### EXERCISE AIM
Across all the records below, count the lines that hold "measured". State only that figure.

Items from a dataset

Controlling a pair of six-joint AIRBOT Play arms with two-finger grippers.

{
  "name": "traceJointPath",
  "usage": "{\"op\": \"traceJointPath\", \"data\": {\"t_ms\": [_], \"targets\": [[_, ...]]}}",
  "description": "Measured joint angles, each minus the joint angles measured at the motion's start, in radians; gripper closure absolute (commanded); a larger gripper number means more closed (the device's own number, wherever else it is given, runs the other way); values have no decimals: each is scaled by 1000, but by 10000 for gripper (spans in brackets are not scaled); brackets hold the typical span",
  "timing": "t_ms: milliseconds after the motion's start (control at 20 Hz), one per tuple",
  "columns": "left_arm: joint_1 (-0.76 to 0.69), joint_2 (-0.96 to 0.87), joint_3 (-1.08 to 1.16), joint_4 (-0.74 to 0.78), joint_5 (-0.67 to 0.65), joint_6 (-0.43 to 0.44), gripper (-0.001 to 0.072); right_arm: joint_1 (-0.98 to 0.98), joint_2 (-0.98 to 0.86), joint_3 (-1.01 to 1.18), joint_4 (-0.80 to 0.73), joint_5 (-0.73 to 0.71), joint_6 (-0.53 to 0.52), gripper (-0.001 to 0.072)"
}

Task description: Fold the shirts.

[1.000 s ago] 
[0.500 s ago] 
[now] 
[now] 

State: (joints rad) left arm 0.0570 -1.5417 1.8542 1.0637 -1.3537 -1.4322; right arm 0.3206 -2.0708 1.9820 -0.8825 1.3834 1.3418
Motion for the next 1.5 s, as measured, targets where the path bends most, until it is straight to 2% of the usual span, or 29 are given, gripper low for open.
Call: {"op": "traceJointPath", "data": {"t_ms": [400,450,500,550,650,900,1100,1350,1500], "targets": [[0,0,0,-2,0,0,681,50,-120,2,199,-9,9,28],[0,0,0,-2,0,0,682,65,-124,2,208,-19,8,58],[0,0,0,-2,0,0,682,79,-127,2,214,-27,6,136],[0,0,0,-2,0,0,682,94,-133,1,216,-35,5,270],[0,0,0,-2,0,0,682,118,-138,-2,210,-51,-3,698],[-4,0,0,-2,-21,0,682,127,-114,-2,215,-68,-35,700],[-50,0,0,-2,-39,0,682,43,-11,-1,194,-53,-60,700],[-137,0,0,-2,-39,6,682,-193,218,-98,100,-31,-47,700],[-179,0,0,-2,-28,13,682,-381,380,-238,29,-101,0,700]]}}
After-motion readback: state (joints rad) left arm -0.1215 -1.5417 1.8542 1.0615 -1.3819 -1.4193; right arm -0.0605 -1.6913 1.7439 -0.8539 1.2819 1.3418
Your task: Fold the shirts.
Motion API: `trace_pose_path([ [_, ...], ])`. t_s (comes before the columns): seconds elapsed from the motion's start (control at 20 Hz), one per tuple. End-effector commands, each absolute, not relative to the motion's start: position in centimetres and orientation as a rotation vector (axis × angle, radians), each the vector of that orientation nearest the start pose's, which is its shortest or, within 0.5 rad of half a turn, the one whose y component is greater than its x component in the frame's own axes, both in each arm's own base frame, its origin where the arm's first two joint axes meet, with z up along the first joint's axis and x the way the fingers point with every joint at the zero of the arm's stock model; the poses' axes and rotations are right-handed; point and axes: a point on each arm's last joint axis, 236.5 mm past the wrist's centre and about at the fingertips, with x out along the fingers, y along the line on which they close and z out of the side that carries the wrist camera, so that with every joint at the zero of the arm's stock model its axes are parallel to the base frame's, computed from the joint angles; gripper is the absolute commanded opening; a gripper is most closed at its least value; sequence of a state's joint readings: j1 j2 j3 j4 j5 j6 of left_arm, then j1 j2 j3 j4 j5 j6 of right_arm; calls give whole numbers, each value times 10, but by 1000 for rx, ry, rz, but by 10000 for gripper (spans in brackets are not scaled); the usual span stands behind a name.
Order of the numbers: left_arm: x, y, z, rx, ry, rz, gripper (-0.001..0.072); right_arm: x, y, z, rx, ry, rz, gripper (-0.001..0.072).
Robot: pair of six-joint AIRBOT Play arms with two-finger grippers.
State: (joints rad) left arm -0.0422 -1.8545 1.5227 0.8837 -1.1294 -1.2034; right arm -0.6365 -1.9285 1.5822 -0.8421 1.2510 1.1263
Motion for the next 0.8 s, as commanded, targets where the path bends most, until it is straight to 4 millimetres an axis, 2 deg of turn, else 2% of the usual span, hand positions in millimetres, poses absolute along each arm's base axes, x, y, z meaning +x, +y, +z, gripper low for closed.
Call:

### OUTPUT FOR THIS TASK
2